Down to the last line, set down the material below exactly; skip the pictures.

EXERCISE DATA →
■ ■ ■

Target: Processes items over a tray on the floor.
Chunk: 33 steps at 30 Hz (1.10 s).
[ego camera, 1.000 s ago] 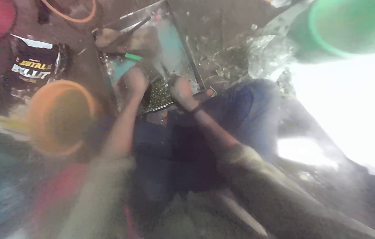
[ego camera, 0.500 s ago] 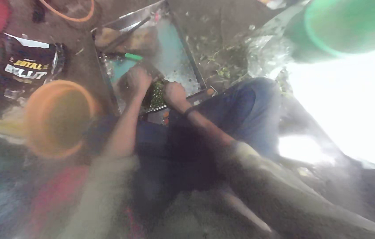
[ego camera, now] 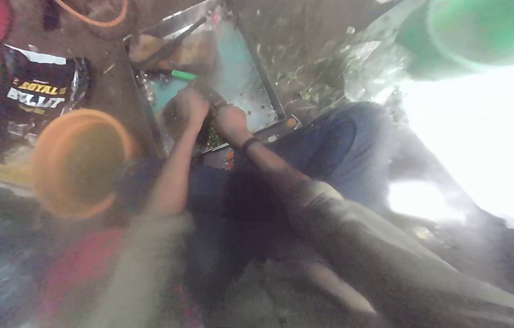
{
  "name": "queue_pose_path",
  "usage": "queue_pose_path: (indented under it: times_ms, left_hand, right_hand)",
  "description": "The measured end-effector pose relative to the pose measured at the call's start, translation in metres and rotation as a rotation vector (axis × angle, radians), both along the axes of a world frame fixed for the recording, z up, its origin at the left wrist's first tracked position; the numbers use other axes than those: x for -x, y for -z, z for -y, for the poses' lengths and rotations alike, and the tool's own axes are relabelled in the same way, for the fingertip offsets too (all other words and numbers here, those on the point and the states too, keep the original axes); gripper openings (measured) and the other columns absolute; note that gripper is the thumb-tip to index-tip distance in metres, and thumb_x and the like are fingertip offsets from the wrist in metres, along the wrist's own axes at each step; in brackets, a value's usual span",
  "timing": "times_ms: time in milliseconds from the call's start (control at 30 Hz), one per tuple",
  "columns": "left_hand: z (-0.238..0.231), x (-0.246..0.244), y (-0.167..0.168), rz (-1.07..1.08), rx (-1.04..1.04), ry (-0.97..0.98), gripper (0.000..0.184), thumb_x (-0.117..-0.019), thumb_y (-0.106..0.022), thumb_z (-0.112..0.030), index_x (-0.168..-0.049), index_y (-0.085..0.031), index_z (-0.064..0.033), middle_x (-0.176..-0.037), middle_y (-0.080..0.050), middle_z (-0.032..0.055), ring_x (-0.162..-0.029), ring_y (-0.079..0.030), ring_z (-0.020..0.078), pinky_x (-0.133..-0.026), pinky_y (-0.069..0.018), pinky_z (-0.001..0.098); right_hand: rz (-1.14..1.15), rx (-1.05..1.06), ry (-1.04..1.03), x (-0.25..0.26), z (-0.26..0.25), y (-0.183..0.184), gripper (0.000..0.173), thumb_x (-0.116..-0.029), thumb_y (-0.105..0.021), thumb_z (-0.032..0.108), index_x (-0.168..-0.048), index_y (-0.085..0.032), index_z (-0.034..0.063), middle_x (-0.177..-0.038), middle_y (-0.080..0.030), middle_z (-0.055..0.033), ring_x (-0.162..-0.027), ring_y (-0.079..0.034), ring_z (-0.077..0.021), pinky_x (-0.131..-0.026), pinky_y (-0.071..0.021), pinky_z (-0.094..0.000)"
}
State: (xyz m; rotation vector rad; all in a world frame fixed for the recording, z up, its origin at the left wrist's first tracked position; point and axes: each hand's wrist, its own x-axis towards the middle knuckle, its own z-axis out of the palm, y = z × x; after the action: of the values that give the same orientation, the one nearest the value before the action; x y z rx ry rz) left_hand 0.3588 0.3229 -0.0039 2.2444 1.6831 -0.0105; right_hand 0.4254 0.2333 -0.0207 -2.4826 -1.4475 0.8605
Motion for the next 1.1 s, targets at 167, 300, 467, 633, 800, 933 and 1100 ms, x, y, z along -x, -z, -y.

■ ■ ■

TASK RESULT →
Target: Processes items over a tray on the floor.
Chunk: 33 steps at 30 Hz (1.10 s).
[ego camera, 1.000 s ago] 
[ego camera, 0.500 s ago] 
[ego camera, now] 
{
  "name": "queue_pose_path",
  "usage": "queue_pose_path: (indented under it: times_ms, left_hand, right_hand)",
  "description": "The measured end-effector pose relative to the pose measured at the call's start, translation in metres and rotation as a rotation vector (axis × angle, radians), both along the axes of a world frame fixed for the recording, z up, its origin at the left wrist's first tracked position; the numbers use other axes than those: x for -x, y for -z, z for -y, for the poses' lengths and rotations alike, and the tool's own axes are relabelled in the same way, for the fingertip offsets too (all other words and numbers here, those on the point and the states too, keep the original axes); gripper openings (measured) and the other columns absolute; note that gripper is the thumb-tip to index-tip distance in metres, and thumb_x and the like are fingertip offsets from the wrist in metres, along the wrist's own axes at each step; in brackets, a value's usual span",
  "timing": "times_ms: time in milliseconds from the call's start (control at 30 Hz), one per tuple",
  "columns": "left_hand: z (-0.238..0.231), x (-0.246..0.244), y (-0.167..0.168), rz (-1.07..1.08), rx (-1.04..1.04), ry (-0.97..0.98), gripper (0.000..0.184), thumb_x (-0.117..-0.019), thumb_y (-0.106..0.022), thumb_z (-0.112..0.030), index_x (-0.168..-0.049), index_y (-0.085..0.031), index_z (-0.064..0.033), middle_x (-0.176..-0.037), middle_y (-0.080..0.050), middle_z (-0.032..0.055), ring_x (-0.162..-0.029), ring_y (-0.079..0.030), ring_z (-0.020..0.078), pinky_x (-0.133..-0.026), pinky_y (-0.069..0.018), pinky_z (-0.001..0.098); right_hand: rz (-1.14..1.15), rx (-1.05..1.06), ry (-1.04..1.03), x (-0.25..0.26), z (-0.26..0.25), y (-0.183..0.184), gripper (0.000..0.173), thumb_x (-0.116..-0.029), thumb_y (-0.105..0.021), thumb_z (-0.032..0.108), index_x (-0.168..-0.048), index_y (-0.085..0.032), index_z (-0.034..0.063), middle_x (-0.177..-0.038), middle_y (-0.080..0.030), middle_z (-0.055..0.033), ring_x (-0.162..-0.027), ring_y (-0.079..0.034), ring_z (-0.077..0.021), pinky_x (-0.131..-0.026), pinky_y (-0.071..0.021), pinky_z (-0.094..0.000)"
}
State: (xyz m; rotation vector rad; all in a world frame fixed for the recording, z up, its origin at the left wrist's first tracked position; point and axes: each hand's wrist, its own x-axis towards the middle knuckle, its own z-axis out of the palm, y = z × x; after the action: of the values that give the same orientation, the one nearest the value before the action; x y z rx ry rz) left_hand 0.3588 0.3229 -0.0039 2.2444 1.6831 -0.0105; right_hand 0.4254 0.2333 -0.0207 -2.4826 -1.4475 0.8605
Motion for the next 1.1 s, targets at 167, 300, 467, 633, 800, 933 and 1100 ms, x, y, z along -x, -z, -y.

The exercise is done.